(Records from a collection)
* * * * * * *

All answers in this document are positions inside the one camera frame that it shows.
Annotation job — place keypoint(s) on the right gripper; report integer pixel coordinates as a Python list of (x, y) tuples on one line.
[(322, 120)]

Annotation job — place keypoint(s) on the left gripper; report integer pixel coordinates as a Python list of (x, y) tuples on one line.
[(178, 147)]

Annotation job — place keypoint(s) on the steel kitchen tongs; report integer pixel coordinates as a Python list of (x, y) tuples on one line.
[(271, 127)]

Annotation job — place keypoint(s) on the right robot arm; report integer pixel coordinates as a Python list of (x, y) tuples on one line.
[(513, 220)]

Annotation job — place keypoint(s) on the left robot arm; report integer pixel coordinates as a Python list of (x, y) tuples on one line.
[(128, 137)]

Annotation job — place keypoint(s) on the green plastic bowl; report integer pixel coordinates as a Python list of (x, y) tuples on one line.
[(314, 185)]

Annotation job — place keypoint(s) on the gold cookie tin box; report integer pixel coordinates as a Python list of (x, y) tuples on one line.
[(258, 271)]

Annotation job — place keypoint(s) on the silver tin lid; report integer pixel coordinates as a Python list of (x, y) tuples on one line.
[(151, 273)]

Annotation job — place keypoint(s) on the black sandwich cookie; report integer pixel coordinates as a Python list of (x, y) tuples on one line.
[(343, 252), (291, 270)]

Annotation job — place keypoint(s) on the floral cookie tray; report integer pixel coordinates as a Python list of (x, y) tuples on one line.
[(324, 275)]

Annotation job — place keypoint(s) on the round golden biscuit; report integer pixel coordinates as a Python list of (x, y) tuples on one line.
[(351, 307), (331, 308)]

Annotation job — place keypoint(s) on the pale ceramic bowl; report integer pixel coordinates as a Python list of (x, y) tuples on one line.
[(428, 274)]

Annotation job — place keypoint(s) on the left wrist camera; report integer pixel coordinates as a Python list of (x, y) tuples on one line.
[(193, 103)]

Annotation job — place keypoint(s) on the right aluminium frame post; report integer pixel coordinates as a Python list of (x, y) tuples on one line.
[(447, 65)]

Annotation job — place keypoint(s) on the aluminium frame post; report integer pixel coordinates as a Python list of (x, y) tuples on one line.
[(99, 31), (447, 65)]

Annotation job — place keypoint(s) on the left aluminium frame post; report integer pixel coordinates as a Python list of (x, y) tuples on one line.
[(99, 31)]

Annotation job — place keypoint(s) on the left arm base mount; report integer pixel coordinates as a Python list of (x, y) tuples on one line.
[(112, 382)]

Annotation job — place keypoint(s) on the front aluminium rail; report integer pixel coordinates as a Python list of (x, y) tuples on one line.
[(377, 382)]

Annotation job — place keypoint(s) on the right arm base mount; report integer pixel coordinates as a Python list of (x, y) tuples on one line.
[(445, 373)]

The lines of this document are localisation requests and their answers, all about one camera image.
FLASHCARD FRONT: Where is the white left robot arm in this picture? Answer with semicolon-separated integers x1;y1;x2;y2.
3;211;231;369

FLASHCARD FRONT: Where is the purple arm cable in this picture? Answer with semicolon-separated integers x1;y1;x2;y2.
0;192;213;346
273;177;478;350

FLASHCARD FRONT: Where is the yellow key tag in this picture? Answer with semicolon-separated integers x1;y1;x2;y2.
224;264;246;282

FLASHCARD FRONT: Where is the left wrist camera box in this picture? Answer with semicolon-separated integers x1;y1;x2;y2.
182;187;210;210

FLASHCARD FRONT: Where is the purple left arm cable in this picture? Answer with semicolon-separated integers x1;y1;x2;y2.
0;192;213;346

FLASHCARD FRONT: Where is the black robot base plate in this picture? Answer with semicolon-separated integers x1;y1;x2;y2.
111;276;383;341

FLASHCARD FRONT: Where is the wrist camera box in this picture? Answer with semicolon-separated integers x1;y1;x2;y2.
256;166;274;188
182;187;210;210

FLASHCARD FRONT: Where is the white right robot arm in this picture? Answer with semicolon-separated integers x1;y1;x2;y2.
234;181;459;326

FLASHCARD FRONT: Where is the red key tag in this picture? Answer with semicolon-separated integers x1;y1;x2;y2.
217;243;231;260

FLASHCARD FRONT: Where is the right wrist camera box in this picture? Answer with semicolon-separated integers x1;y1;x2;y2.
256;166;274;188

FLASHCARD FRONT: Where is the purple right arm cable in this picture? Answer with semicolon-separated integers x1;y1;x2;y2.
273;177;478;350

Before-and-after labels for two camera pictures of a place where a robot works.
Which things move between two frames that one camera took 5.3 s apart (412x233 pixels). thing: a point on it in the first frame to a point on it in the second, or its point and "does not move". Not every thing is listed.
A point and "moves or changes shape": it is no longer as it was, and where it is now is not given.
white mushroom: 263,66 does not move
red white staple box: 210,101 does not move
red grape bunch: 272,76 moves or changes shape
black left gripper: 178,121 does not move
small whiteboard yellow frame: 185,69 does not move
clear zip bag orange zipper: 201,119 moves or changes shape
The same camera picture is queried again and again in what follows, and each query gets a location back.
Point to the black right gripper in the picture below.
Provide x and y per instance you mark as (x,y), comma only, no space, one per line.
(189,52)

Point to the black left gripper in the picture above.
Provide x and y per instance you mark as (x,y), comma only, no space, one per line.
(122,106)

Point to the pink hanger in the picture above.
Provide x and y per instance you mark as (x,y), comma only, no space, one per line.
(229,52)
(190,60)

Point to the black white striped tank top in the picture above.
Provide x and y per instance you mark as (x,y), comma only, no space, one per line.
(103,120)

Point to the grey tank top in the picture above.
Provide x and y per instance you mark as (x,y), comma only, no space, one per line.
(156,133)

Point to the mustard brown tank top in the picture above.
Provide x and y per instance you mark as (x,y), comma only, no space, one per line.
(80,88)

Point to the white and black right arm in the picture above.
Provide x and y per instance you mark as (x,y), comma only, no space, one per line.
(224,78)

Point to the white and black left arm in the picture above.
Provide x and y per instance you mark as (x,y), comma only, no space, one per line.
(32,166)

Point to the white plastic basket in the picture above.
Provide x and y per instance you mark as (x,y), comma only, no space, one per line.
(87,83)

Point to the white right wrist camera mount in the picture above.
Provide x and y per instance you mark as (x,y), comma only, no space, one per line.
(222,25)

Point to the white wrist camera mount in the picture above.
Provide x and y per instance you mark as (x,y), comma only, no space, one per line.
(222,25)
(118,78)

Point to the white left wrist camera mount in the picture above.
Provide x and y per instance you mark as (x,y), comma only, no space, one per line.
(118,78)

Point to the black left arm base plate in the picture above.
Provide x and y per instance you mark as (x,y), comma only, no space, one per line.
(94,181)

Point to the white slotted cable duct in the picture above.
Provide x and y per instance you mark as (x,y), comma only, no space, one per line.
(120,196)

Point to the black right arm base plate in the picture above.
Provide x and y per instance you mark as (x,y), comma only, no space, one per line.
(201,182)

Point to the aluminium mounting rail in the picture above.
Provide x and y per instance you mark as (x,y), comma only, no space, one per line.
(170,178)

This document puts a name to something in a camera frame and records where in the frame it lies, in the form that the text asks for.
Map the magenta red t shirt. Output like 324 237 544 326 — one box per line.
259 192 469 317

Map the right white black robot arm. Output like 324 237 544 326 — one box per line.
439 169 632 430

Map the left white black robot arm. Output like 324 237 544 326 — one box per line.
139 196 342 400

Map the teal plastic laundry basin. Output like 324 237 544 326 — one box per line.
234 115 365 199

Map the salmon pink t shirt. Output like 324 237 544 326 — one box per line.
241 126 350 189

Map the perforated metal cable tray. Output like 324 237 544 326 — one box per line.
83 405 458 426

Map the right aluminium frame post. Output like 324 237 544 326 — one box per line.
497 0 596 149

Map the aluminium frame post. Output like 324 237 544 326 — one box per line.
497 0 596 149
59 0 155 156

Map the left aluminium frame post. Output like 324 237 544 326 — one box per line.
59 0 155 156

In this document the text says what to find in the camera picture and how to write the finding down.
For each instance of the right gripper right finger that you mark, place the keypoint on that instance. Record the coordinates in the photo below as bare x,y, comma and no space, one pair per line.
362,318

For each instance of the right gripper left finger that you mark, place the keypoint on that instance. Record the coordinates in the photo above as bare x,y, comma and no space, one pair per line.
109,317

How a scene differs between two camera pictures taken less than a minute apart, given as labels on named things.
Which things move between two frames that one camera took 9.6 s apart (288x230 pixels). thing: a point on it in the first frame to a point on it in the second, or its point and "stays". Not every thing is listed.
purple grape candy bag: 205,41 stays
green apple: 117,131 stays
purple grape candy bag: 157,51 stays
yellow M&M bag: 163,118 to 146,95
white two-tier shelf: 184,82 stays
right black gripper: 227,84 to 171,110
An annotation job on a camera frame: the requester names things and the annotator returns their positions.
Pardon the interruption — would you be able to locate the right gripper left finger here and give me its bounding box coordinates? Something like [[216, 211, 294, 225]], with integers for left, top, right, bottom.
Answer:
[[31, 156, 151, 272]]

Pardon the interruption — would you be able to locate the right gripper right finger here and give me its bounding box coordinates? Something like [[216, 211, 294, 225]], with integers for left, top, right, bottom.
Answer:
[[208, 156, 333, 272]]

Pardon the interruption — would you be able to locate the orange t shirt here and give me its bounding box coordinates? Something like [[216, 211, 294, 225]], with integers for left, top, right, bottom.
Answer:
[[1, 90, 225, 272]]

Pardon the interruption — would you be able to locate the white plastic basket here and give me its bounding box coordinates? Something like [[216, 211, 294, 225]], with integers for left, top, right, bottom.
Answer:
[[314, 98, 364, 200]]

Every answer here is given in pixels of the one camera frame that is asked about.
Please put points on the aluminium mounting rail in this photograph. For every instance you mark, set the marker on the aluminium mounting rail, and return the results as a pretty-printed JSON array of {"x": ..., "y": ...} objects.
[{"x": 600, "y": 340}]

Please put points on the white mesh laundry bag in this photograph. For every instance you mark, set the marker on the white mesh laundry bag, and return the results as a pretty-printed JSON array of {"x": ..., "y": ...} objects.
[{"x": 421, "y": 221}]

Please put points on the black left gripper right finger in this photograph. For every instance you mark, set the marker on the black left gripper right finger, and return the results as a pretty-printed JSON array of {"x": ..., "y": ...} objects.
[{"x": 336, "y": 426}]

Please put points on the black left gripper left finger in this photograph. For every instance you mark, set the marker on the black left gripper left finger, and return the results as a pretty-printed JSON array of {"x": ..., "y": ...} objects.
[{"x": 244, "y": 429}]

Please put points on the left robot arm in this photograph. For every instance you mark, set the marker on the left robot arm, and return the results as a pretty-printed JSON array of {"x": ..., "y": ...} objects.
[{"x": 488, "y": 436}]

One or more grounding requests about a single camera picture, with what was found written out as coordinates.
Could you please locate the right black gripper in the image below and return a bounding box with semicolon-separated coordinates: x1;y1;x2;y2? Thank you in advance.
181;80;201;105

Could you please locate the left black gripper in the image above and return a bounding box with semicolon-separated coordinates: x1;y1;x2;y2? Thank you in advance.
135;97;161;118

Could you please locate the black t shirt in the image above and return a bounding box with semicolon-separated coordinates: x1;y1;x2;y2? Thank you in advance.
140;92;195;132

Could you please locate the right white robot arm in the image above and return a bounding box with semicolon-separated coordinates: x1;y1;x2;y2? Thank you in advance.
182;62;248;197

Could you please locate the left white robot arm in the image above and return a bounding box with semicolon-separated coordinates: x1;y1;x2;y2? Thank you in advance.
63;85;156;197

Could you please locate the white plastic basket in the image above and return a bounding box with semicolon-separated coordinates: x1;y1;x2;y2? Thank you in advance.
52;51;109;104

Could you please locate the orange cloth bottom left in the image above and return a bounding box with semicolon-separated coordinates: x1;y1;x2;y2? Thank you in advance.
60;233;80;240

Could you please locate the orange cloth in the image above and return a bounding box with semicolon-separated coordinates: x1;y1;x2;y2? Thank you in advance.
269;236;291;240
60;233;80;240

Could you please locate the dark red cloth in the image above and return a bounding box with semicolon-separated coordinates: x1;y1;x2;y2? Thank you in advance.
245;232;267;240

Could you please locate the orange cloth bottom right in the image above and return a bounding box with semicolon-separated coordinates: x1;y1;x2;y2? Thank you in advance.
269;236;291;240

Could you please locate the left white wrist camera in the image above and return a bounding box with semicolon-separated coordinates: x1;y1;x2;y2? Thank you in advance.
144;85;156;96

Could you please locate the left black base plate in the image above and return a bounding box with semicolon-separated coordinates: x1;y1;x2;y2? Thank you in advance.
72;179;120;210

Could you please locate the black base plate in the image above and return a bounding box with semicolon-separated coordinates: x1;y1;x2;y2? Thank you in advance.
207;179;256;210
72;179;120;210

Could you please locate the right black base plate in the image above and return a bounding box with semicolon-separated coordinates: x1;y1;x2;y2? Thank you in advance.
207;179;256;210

* * * * * * *

→ Prompt
Give only the lines from the one holding "right black gripper: 227,84 to 171,110" through the one holding "An annotation job", each restated exactly as it appears above.

→ Response
right black gripper: 227,84 to 171,110
An annotation job on a camera frame: the requester names things and the annotator returns their positions.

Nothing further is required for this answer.